### [ACTION ITEM]
Starting at the first line of the listing below, retype each line up to and including the one that contains "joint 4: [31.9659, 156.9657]". Leave pictures out.
── DATASET
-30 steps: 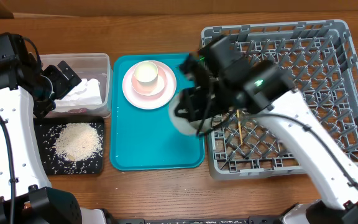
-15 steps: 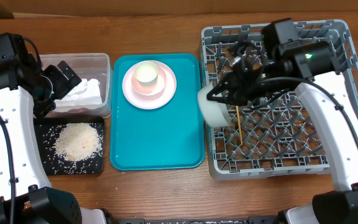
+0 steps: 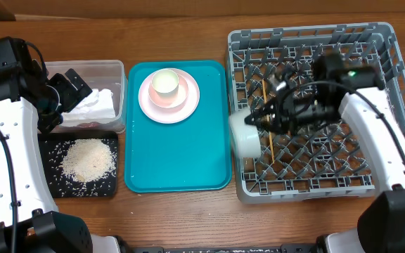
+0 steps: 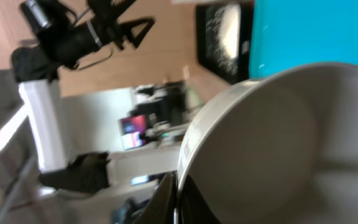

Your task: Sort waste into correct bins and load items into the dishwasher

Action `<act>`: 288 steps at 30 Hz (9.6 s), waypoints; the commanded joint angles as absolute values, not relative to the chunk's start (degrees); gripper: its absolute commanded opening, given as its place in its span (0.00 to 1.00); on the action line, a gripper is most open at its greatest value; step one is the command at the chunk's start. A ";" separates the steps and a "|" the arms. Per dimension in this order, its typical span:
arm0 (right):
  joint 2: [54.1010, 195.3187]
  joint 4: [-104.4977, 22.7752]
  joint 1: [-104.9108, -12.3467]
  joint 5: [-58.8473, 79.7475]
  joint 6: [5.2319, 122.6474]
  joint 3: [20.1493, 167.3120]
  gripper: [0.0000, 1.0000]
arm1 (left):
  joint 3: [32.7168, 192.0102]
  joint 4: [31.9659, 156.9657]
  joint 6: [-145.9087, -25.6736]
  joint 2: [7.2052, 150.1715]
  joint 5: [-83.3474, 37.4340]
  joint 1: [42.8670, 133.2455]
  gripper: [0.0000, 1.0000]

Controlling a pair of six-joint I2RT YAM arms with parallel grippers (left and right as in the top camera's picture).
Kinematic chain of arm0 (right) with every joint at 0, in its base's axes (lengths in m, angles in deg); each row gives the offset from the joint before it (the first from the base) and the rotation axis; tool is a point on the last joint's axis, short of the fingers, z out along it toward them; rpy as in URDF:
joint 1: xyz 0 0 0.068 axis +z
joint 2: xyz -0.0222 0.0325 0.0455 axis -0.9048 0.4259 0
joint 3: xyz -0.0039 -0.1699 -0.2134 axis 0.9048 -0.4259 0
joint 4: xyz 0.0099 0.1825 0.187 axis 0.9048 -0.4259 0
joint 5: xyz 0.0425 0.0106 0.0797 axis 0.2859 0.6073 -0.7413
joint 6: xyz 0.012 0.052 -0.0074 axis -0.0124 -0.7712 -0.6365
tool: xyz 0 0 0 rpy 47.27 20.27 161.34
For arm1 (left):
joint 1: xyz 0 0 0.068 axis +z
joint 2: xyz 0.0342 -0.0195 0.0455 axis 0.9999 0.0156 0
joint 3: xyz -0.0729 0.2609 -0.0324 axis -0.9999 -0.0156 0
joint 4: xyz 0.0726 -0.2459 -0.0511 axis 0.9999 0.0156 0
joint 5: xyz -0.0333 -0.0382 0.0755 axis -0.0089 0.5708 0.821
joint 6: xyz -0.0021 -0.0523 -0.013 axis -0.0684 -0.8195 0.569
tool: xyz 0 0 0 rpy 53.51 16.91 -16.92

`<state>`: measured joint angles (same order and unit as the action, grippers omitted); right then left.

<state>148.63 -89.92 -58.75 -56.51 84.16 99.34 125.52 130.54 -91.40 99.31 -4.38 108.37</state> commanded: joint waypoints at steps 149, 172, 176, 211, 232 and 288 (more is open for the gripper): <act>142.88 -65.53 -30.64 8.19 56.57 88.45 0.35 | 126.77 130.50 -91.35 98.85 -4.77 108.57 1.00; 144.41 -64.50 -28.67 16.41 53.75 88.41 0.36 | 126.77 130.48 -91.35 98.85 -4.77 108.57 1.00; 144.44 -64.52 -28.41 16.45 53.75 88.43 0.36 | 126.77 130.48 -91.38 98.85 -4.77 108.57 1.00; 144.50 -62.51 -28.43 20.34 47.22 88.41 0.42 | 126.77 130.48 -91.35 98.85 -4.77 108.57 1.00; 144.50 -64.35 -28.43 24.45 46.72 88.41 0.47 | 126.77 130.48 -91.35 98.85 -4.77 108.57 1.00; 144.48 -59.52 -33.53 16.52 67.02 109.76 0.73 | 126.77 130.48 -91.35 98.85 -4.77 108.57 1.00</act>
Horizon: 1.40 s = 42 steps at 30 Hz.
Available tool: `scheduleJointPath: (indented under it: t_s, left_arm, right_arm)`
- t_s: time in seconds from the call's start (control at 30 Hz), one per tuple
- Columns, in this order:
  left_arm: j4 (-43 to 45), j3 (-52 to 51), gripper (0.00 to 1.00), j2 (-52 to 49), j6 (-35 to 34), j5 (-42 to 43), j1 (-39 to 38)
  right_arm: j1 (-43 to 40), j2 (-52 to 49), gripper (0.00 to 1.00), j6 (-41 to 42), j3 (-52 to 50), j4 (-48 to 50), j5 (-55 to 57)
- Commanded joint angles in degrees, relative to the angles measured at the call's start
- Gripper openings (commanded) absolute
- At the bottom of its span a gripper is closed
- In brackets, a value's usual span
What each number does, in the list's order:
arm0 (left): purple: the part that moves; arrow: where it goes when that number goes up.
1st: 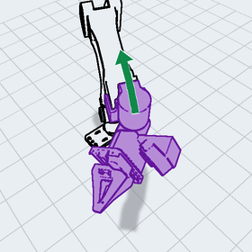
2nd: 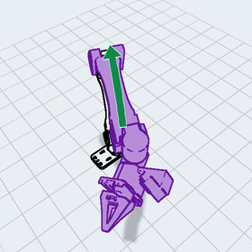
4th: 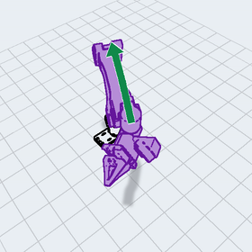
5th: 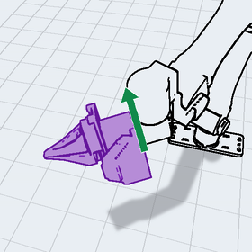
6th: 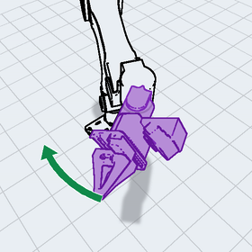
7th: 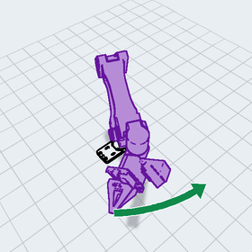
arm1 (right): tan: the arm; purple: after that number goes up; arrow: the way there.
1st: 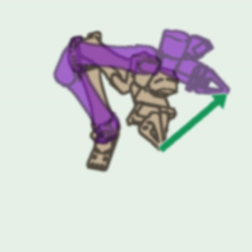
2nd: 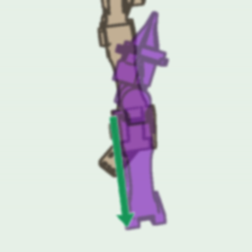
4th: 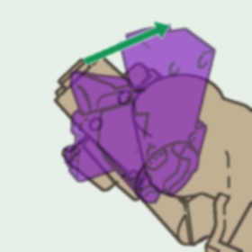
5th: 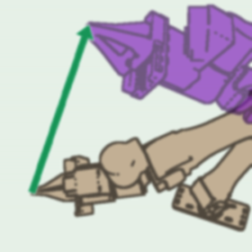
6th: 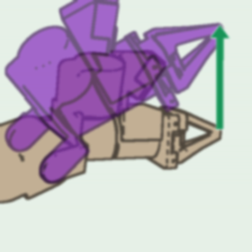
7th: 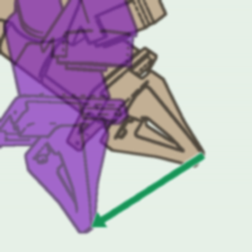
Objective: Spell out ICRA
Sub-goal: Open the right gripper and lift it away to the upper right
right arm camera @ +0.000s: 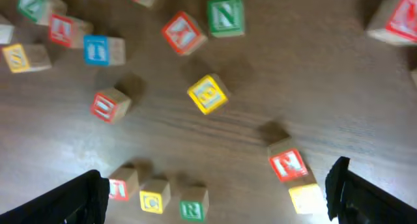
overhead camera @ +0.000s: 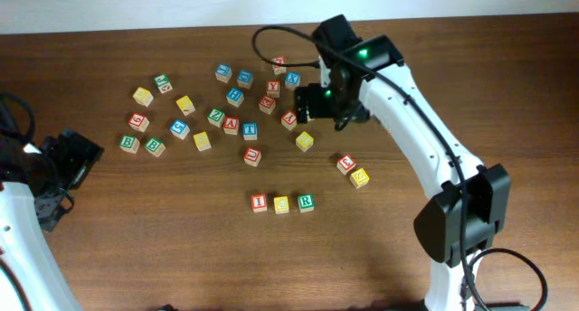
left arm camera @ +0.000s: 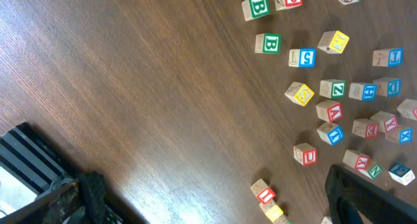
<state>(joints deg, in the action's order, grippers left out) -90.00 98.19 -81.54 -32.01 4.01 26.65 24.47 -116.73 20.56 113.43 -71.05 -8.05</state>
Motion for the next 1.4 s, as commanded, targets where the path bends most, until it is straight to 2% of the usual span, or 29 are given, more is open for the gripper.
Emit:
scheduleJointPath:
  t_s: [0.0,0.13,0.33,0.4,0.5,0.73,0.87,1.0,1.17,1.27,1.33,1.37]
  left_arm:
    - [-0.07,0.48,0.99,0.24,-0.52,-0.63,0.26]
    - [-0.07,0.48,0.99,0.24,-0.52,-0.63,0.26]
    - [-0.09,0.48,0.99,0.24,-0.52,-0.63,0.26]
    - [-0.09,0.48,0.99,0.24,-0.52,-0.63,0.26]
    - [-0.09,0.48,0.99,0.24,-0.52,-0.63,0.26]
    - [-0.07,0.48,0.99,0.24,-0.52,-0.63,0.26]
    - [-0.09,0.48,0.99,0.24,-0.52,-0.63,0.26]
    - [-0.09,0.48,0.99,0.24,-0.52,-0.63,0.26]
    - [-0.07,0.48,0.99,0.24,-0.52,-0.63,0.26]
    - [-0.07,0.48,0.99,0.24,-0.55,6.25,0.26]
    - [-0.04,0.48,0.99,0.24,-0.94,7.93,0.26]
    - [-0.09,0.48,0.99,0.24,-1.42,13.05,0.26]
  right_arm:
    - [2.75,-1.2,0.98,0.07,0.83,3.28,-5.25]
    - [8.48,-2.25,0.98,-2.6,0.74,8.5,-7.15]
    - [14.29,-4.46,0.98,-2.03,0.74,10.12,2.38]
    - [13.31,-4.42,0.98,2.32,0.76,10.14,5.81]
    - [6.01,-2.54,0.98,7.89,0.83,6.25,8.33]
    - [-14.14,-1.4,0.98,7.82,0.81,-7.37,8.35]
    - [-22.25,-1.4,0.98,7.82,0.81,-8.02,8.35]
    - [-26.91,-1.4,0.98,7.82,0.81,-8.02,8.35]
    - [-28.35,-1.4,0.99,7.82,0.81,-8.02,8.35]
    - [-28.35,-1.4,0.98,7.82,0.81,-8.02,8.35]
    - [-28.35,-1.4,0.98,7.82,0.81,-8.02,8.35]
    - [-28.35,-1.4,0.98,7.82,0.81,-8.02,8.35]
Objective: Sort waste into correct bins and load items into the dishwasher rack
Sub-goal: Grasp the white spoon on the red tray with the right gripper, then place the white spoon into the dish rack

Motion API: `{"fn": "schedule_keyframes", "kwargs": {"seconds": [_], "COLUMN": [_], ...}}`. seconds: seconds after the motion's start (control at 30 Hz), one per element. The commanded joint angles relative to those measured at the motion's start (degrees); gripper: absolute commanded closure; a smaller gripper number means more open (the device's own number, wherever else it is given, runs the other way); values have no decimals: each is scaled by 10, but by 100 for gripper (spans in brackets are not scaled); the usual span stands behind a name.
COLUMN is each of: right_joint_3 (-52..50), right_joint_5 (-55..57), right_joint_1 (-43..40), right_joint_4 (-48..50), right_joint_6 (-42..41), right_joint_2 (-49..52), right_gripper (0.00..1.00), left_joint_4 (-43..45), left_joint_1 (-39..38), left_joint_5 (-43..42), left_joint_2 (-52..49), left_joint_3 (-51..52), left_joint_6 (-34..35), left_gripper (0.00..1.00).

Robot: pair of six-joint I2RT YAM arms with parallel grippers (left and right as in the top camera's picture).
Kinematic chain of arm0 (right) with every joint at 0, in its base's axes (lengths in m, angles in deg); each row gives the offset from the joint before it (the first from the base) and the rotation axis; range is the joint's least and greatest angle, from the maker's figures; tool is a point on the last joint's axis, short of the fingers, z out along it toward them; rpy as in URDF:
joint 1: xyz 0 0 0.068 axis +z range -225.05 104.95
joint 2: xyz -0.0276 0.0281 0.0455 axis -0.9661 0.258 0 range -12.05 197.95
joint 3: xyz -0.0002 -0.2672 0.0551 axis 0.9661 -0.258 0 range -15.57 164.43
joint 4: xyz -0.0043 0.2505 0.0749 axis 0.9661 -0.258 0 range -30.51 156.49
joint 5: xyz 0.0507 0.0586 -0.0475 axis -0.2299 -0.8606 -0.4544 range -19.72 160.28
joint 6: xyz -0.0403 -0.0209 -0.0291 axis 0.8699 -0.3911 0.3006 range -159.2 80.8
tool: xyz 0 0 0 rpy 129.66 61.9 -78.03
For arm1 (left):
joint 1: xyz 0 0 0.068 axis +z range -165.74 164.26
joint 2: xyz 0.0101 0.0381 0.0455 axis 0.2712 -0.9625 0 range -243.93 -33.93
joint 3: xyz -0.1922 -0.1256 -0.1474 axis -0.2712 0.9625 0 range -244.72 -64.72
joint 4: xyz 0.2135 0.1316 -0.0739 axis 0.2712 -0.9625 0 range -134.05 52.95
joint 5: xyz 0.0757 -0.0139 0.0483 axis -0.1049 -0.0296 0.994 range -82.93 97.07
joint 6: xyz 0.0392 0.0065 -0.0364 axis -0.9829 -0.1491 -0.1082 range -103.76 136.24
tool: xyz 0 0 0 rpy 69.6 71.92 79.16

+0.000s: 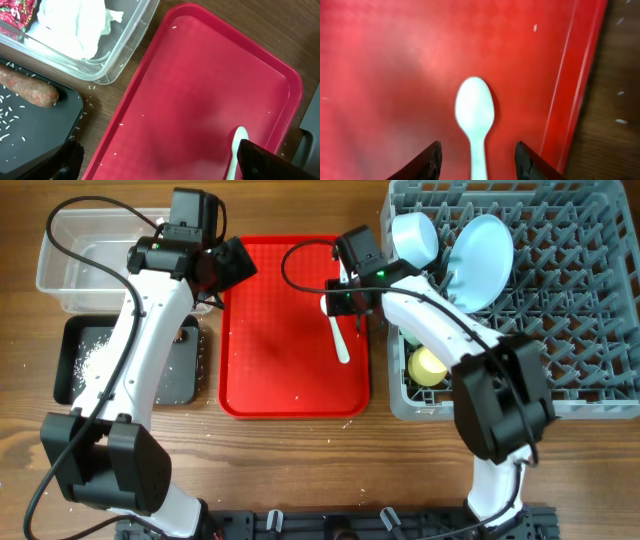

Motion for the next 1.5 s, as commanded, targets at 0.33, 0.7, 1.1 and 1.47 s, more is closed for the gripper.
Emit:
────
### [ANSWER]
-30 steps: 
-15 steps: 
+0 steps: 
+0 steps: 

Your task: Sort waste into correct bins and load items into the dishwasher

Action `<act>`: 288 steps at 30 Hz (9.6 s), waypoints; the commanded joint angles as absolute values, not relative to the chunk's start (degrees); gripper: its absolute commanded opening, given as its place in its span (0.00 to 1.00); on the action line, a gripper is most open at its greatest value; step one is the command at the chunk's start. A ";" separates the steps and a "|" the arms. Per dimension in this order, its typical span:
arm0 (right):
  joint 2: [54.1010, 195.3187]
  joint 4: [-104.4977, 22.7752]
  joint 1: [-104.9108, -12.3467]
  joint 5: [-58.8473, 79.7475]
  joint 6: [5.2319, 122.6474]
  joint 3: [20.1493, 167.3120]
  gripper: [0.0000, 1.0000]
arm1 (left):
  joint 3: [32.7168, 192.0102]
  joint 4: [31.9659, 156.9657]

Exercise complete, with nothing further to add.